Additionally, its important to quantify the cost of implementing HIE-based interfaces by the various healthcare entities (like Hospitals, Laboratories, Diagnostic centers, pharmacies, etc). It will be important to identify the Revenue Streams to sustain IHIP data sharing, and how can it be sustained by the stakeholders.
  1. Breach of Security of Data contained in IHIP or connected interfaces
We have seen various types of hacks that have breached the security of patient records stored in hospital systems.
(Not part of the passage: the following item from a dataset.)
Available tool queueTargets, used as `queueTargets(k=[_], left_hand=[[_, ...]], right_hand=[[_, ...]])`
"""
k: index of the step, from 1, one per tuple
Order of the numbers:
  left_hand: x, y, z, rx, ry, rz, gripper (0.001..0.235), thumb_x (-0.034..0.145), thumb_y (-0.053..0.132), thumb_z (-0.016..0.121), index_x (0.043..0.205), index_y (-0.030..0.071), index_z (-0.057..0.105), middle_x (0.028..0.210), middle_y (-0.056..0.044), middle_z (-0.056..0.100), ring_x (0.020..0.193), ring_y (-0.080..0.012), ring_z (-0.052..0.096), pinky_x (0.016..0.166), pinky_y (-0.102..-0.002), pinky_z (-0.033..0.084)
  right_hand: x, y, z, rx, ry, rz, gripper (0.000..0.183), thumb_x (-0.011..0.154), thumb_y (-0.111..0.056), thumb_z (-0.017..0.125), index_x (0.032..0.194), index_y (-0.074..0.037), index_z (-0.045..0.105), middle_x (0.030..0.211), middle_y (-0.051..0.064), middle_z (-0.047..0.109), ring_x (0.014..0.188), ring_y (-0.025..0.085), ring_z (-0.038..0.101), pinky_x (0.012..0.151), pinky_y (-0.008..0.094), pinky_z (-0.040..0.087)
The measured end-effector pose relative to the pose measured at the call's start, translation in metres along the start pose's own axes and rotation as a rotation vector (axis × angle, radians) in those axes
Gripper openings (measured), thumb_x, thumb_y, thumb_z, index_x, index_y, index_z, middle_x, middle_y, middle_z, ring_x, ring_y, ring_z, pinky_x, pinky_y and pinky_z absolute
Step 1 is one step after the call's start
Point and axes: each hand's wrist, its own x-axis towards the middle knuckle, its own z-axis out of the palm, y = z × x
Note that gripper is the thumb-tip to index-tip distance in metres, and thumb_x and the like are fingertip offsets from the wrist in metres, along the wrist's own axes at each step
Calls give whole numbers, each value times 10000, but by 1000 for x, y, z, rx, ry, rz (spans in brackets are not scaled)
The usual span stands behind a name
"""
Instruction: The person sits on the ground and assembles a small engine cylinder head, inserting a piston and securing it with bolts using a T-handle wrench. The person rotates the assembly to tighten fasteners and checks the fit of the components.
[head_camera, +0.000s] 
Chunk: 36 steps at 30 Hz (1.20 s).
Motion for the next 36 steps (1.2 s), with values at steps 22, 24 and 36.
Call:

Enabling security at various levels needs to be ensured before any of the Stakeholders connect with the IHIP. Security guidelines will have to be defined and adhered to and reported on a regular basis as a regulatory requirement.
Security is also necessary at the IHIP level which has been defined as a main requirement for developing the IHIP infrastructure.
In the US Architecturally, RHIOs employ either the CHMIS approach of a centralized database, the CHIN model of federated independent databases, or some combination of the two, hybrid model.
  1. Usability & Access to Information Ok, so the data about a patient has been stored in the Data Repository for all to access and review at the time of emergencies, for enabling a continuity of care record for the patient and for generating population health management analysis. But, what if the data is not easily accessible, the functionality to access the care information of the patient, requires multiple access requests and clicks and permissions. What if, the data has now been stored in the public data repository, who can access it? Who can view it? Can there be an unauthorised data access by persons not connected to the health care of the patient? [25]
  2. Information Blocking:
For-profit EHR vendors have a natural vested interest in increasing revenue by limiting the flow of data.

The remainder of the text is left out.